Many countries set strict standards for noise exposure of personnel operating in environments where they may experience excessive noise levels and accumulated exposure time, such as a workplace. These standards specify values for noise level parameters including the accumulated (integrated) amount of noise, the maximum level of noise and peak level (eg. 140 dB) to which an individual has been exposed during a workshift. Standards may also regulate other noise parameters.
In many jurisdictions, individuals exposed to noiseover a predetermined value (in the US the value is 85 dBA Time Weighted Average (TWA)) are required to be included in a hearing conservation program, where they are individually monitored for noise exposure and regular hearing tests are required.
In order to comply with the standards and to ensure that personnel are protected, it is necessary for organisations to monitor noise levels in the environment where the personnel are operating and to assess individuals' exposure to noise (as well as providing regular hearing tests).

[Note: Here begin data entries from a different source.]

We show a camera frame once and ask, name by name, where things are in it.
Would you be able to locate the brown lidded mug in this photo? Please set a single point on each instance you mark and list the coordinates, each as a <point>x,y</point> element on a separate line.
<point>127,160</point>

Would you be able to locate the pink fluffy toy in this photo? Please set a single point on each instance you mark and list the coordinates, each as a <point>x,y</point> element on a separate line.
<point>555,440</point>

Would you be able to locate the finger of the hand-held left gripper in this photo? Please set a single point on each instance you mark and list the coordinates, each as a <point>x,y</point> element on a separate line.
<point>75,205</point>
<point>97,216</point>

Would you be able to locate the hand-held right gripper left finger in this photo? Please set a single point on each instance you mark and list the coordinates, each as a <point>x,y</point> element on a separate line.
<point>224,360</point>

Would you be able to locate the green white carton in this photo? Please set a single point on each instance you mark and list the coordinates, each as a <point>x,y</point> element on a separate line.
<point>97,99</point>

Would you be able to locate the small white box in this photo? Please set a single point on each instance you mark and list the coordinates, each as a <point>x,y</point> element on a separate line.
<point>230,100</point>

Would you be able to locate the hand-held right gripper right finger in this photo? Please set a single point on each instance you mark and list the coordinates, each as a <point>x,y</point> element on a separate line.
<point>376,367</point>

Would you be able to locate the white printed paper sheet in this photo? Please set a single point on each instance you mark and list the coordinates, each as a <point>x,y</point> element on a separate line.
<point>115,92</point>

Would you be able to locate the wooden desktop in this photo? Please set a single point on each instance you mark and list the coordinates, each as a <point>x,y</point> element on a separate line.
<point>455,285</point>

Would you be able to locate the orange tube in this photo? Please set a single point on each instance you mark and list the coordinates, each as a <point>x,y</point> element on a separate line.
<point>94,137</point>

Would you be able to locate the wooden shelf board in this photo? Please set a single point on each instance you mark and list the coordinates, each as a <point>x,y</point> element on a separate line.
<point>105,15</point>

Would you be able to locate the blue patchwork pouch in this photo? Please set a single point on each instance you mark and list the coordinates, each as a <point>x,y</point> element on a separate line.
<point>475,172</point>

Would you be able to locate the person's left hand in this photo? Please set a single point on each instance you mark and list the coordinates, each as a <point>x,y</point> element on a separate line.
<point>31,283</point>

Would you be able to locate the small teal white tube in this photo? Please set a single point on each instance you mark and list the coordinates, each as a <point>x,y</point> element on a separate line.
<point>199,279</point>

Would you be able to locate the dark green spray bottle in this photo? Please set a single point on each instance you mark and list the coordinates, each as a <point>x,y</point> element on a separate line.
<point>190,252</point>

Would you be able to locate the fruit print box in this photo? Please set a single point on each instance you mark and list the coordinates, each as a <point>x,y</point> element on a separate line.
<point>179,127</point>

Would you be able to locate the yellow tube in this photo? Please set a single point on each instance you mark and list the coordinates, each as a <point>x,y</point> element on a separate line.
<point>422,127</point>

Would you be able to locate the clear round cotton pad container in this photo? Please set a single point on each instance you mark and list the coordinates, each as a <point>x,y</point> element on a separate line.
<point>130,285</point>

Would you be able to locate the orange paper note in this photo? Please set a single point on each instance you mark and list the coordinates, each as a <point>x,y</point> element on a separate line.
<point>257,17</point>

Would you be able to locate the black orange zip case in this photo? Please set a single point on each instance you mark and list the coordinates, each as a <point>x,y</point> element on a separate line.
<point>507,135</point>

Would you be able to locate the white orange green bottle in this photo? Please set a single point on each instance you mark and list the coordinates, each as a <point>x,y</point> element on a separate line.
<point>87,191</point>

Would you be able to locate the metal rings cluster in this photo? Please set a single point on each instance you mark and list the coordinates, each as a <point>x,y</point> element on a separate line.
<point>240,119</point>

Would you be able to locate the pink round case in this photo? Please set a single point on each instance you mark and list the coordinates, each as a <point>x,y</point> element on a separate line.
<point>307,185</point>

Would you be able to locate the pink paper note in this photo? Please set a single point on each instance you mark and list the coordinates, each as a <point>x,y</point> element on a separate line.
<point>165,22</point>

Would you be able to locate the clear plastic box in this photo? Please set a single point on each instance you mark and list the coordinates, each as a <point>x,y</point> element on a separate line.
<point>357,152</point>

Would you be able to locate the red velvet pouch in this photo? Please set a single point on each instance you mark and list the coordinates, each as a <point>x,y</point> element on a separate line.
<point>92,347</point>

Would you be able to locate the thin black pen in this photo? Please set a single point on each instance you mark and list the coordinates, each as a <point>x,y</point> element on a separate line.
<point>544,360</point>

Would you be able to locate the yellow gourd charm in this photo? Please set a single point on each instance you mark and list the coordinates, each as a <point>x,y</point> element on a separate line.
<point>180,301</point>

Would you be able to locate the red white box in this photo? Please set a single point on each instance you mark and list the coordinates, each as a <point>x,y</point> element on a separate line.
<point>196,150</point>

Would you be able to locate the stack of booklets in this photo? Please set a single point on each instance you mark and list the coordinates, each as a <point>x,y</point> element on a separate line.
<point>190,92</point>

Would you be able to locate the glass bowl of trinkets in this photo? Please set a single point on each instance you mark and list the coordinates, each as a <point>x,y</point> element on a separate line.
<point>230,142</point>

Conventionally, audio or noise dosimeters are used to monitor noise levels. These devices include a detector, such as a microphone, for detecting noise, and electronic circuitry for determining noise level in the detection area. Dosimeters are used in two ways:    1. To sample noise within areas in the environment by being placed within the areas for a predetermined period of time;    2. To sample noise levels experienced by a person by occasional wearing of dosimeters by individuals. Noise dosimeters are, therefore, “sampling” devices.
They provide samples of ambient noise from which subsequent calculations are made to estimate noise exposure for personnel.
They are complex to operate and must be implemented by professionally trained staff, such as acousticians and industrial safety hygienists. They provide technical data which require professional interpretation.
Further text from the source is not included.